Opposition senator Kay Bacchus-Baptiste has described as hypocritical the government’s granting of citizenship
and passport to non-nationals who invest in businesses here while the said government members have criticized
the Citizen By Investment (CBI) programme, refusing to implement saying citizenship and passport are not for sale.
The opposition senator’s accusation came as she made her contribution to the debate on the International
Business Companies (Amendment and Consolidated) Bill 2018 last week Thursday. She said she did not see the
IBC as being very different than the Citizen By Investment business and that it is a way that small islands have to
use to carve out revenue and that some years ago the offshore business was the way to go.
Speaking about the pressure brought by the Organisation for Economic Cooperation and Development (OECD)
and the European Union to have small islands amend their legislation to suit the EU’s tax regime in what is viewed
as a move that will cripple the IBC industry in the small islands, senator Bacchus-Baptiste told parliament: “I
remember when much money was made from it. And it’s the same thing they’re going to do with the CBI, Citizen By
Investment. We have to protect our industry and we have to find a way to deal with it.”
The opposition senator later stated: senator Bacchus-Baptiste stated.”When I say I see it as no different I mean
that to say on the one hand I support the International Business but I don’t support the CBI I think it’s hypocritical.”

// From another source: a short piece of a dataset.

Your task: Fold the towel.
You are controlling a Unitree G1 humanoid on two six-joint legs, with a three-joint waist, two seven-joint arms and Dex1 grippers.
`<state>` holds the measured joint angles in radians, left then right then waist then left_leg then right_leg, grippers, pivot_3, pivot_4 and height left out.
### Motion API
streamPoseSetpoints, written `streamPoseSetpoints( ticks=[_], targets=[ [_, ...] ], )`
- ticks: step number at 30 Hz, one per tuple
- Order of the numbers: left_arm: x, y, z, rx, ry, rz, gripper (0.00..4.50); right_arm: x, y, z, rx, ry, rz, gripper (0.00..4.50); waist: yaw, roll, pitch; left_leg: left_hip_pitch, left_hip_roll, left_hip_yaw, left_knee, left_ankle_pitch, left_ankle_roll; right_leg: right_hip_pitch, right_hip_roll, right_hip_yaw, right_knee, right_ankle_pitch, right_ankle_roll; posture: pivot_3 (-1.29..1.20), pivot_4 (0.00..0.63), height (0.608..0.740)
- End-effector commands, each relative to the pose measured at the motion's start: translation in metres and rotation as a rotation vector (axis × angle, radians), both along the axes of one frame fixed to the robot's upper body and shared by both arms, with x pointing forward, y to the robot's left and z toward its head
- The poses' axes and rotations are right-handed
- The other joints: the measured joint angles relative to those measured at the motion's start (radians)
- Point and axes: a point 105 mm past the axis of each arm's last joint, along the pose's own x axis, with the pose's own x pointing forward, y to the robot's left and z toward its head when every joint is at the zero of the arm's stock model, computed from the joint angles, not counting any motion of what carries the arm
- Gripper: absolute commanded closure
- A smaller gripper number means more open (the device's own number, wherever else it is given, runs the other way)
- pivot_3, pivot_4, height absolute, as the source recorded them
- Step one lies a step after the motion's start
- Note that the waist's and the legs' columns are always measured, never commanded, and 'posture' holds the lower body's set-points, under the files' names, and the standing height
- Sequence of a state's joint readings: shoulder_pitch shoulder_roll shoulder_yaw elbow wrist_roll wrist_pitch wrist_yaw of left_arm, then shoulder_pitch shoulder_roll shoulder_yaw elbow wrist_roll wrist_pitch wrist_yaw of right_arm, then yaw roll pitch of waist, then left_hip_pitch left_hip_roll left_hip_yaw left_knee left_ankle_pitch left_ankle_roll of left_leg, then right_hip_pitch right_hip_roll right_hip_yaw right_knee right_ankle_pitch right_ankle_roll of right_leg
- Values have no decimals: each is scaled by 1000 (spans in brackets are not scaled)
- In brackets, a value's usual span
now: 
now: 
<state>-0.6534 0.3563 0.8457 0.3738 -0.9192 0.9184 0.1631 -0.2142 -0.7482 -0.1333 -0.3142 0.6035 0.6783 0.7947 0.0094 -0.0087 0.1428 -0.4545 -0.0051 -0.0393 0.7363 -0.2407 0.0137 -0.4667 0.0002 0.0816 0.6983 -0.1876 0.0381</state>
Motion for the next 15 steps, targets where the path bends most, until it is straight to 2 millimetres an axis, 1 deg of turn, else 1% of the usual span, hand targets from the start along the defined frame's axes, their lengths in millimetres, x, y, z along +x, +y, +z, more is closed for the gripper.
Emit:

Senator Bacchus-Baptiste said that persons who had offshore businesses here like Adrian Baron obtained
Vincentian passports and Dave Ames, whose business was not offshore, also got Vincentian passports.
“But I’m saying it is hypocritical on one hand to criticize it and then give out passports to non-Vincentians investing
and doing business here,” the opposition senator told parliament.
Prime Minister Dr Ralph Gonsalves who has expressed expressed strong views on the CBI programme stating that
citizenship is the highest office of the land and it’s not a commodity for sale and that the passport is the outward
sign of the inward grace of citizenship, and that that, too, is not for sale, rose in objection to the opposition senator’s
comment.
The Prime Minister said the two programmes are entirelely and that there are different regimes for granting
citizenship. He said one of them requires an investor to be resident in the country for at least seven years and have
a connection of some kind – whether it is to the business or something else. He said “that is the manner, as I recall,
in which Barron obtained his citizenship, not by selling a passport or selling it upfront.”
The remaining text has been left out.